Your task :: Up to and including the line with "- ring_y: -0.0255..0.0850", please reproduce the lines below exactly, beginning with the first.

Data block ::

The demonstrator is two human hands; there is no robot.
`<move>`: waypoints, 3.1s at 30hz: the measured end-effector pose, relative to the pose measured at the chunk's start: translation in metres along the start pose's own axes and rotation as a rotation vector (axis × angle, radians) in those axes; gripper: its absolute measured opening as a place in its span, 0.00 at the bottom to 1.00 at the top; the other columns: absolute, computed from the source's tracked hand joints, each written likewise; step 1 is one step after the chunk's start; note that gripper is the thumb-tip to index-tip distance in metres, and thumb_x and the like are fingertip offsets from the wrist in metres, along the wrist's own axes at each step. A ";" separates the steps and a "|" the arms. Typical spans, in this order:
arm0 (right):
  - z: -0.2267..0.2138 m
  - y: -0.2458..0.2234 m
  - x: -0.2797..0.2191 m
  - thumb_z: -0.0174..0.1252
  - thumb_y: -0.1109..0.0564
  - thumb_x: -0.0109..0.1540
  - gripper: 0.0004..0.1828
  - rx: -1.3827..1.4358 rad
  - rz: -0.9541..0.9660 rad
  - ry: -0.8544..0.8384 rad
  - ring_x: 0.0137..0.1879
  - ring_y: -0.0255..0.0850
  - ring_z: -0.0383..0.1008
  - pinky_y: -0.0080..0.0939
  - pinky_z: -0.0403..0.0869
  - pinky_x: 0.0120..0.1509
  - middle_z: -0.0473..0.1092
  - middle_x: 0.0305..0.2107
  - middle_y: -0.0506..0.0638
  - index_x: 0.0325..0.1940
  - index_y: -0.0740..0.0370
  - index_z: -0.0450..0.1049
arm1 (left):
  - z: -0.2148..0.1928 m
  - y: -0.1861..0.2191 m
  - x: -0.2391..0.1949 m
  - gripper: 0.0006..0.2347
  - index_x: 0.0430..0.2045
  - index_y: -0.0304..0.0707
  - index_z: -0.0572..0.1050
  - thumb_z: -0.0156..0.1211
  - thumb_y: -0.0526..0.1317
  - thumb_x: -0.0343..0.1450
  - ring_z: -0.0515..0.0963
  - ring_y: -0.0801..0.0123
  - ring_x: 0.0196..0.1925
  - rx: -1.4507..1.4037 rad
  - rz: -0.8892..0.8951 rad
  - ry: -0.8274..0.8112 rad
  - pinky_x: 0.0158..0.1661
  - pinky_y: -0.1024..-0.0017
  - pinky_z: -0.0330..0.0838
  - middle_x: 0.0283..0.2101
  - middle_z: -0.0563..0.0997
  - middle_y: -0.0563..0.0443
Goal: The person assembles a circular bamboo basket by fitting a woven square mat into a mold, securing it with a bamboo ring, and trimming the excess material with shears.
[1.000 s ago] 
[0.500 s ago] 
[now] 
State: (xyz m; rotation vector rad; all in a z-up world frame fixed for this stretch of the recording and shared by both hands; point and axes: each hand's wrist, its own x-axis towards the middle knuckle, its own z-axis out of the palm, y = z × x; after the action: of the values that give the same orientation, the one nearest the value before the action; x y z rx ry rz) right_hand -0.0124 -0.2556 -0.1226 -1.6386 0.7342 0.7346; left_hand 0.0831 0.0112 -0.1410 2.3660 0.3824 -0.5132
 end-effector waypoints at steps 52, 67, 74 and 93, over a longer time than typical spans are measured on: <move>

Task response ::
The demonstrator is two human hands; there is no robot.
`<move>`: waypoints, 3.1s at 30hz: the measured end-effector pose, relative to the pose measured at the chunk's start: translation in metres along the start pose's own axes and rotation as a rotation vector (axis × angle, radians) in those axes; gripper: its absolute measured opening as a place in its span, 0.00 at the bottom to 1.00 at the top; the other columns: absolute, computed from the source's tracked hand joints, each written likewise; step 1 is one step after the chunk's start; note that gripper is the thumb-tip to index-tip distance in metres, and thumb_x and the like are fingertip offsets from the wrist in metres, along the wrist's own axes at each step. A ";" separates the steps and a "|" the arms. Typical spans, in this order:
arm0 (right):
  - z: -0.2267..0.2138 m
  - y: -0.2458..0.2234 m
  - x: -0.2797..0.2191 m
  - thumb_z: -0.0174..0.1252
  - thumb_y: -0.1109..0.0564
  - thumb_x: -0.0109..0.1540
  - gripper: 0.0004..0.1828
  - rx: -1.3827..1.4358 rad
  - rz: -0.9541..0.9660 rad
  - ry: -0.8544..0.8384 rad
  - ring_x: 0.0137..0.1879
  - ring_y: -0.0255..0.0850

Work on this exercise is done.